The Rutocertina is one of only three suborders in Shimankiy's (1957) classification of the Nautilida, the other two being the Lirocerina and Nautilina. Genera in the Rutocerina are redistributed (Kümmel 1964) in the Rutoceratina, Tainoceratina, and Centroceratina. The Lirocerina is redefined as the Liroceratina, and Nautilina.remains as is. In general terms these are similar to the simpler classification proposed by Kümmel 1964, wherein the Nautilida is divided into five superfamilies, the Tainocerataceae, Trigonocerataceae, Clydonautilacea, Aipocerataceae, and Nautilaceae. Shimanskiy's classification involves 34 families, Kümmel's only twenty-seven.

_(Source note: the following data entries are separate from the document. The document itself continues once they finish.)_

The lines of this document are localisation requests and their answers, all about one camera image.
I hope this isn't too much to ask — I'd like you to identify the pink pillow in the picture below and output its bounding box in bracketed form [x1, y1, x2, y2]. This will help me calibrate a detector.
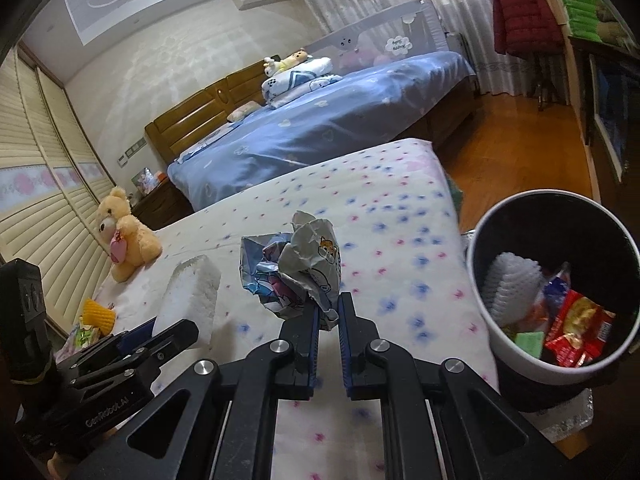
[226, 101, 262, 123]

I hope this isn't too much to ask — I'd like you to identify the red padded coat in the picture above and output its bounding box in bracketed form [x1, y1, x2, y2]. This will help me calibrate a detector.
[492, 0, 563, 58]

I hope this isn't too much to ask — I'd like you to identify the television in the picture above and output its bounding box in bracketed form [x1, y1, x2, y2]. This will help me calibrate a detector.
[592, 55, 633, 181]

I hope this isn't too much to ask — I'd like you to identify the green carton box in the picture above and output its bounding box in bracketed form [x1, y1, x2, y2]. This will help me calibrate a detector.
[515, 331, 545, 360]

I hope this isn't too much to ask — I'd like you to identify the orange packet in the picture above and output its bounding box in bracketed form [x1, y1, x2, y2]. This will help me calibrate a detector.
[532, 262, 573, 321]

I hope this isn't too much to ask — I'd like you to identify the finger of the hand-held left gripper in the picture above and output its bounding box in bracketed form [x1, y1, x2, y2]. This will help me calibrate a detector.
[127, 319, 200, 388]
[75, 322, 153, 371]

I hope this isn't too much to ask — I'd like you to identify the grey bed rail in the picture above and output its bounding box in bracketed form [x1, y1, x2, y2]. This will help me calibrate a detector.
[305, 0, 451, 73]

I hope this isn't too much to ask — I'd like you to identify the tan teddy bear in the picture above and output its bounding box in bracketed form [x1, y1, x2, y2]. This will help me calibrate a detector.
[96, 186, 163, 283]

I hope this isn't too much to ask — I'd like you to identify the wooden headboard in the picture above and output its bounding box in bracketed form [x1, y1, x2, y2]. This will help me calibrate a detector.
[145, 55, 281, 163]

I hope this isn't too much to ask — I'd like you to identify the folded white blue quilt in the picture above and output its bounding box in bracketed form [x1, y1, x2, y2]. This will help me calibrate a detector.
[261, 56, 343, 109]

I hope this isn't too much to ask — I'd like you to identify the red snack bag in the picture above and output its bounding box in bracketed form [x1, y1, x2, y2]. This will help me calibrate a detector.
[544, 289, 617, 368]

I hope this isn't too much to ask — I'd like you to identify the translucent plastic stool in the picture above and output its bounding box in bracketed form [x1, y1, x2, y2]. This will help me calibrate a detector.
[520, 387, 596, 443]

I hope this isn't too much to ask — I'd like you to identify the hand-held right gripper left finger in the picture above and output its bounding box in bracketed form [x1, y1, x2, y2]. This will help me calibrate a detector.
[102, 304, 322, 480]

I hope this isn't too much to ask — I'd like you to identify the yellow plush toy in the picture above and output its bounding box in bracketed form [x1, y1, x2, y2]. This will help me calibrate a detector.
[263, 49, 308, 73]

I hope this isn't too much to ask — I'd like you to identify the dark wooden cabinet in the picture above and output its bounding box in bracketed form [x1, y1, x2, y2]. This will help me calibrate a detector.
[567, 35, 640, 186]

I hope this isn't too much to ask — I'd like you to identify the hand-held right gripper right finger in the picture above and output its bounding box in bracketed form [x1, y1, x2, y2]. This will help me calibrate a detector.
[337, 292, 560, 480]

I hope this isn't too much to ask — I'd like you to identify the white trash bin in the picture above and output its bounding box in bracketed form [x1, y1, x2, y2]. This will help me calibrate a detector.
[466, 189, 640, 373]

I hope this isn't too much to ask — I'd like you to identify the white foam block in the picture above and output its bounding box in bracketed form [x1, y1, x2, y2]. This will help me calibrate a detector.
[150, 255, 222, 348]

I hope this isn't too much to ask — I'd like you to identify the wooden coat rack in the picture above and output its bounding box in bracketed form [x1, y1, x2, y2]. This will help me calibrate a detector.
[480, 0, 566, 111]

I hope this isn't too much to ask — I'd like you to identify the blue silver plastic bag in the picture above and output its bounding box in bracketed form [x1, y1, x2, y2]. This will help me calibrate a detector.
[240, 211, 343, 332]

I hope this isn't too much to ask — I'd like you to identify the wooden nightstand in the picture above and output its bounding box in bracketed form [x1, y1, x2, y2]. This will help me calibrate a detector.
[131, 180, 193, 231]

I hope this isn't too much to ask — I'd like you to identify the yellow foam fruit net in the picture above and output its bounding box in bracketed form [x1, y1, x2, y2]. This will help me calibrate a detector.
[80, 298, 118, 336]

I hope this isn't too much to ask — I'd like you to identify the white foam fruit net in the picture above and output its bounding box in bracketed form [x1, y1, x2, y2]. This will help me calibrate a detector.
[481, 252, 543, 326]

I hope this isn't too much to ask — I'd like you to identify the cream louvred wardrobe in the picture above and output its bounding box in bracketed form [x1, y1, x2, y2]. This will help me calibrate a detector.
[0, 42, 136, 341]

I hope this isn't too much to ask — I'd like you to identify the blue bed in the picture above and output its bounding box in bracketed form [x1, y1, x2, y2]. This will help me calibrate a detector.
[167, 50, 476, 213]

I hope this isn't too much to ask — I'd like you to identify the stack of green packets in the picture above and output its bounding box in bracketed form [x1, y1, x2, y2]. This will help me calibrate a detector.
[552, 0, 603, 43]

The Rutoceratina (Shmanskiy 1957) is divided into two unequal superfamilies which do not correspond with the superfamilies of Kümmel, 1964. They are the Rutoceratacea and the Solenochilaceae.

The Rutoceratacea is essentially the Rutoceratidae of Kümmel 1964, elevated and expanded to contain two families, the Rutoceratidae in the Devonian, and the Neptunoceratidae in the late Carboniferous.

The Solenochilaceae is more or less equivalent to Kümmel's Aipocerataceae

Description

Based on descriptions of the Rutoceratidae and Aipocerataceae in Kümmel 1964, the Rutoceratina are characterized as having longiconic, curved, and coiled shells which develop solid, hollow, and spoutlike wings, frills, and spines; the siphuncle being ventral, mostly orthochoanitic and empty, but in some the septal necks may be long ventrally and recumbent dorsally.

Range

The Rutoceratina lived during the Devonian, Carboniferous, and early Permian, derived from the Oncocerida. They gave rise (Shimanskiy) through the Rutoceratidae in the Devonian to the Tainoceratina and the Centroceratina and through a family of the Solenochilaceae at the end of the Devonian to the Liroceratina.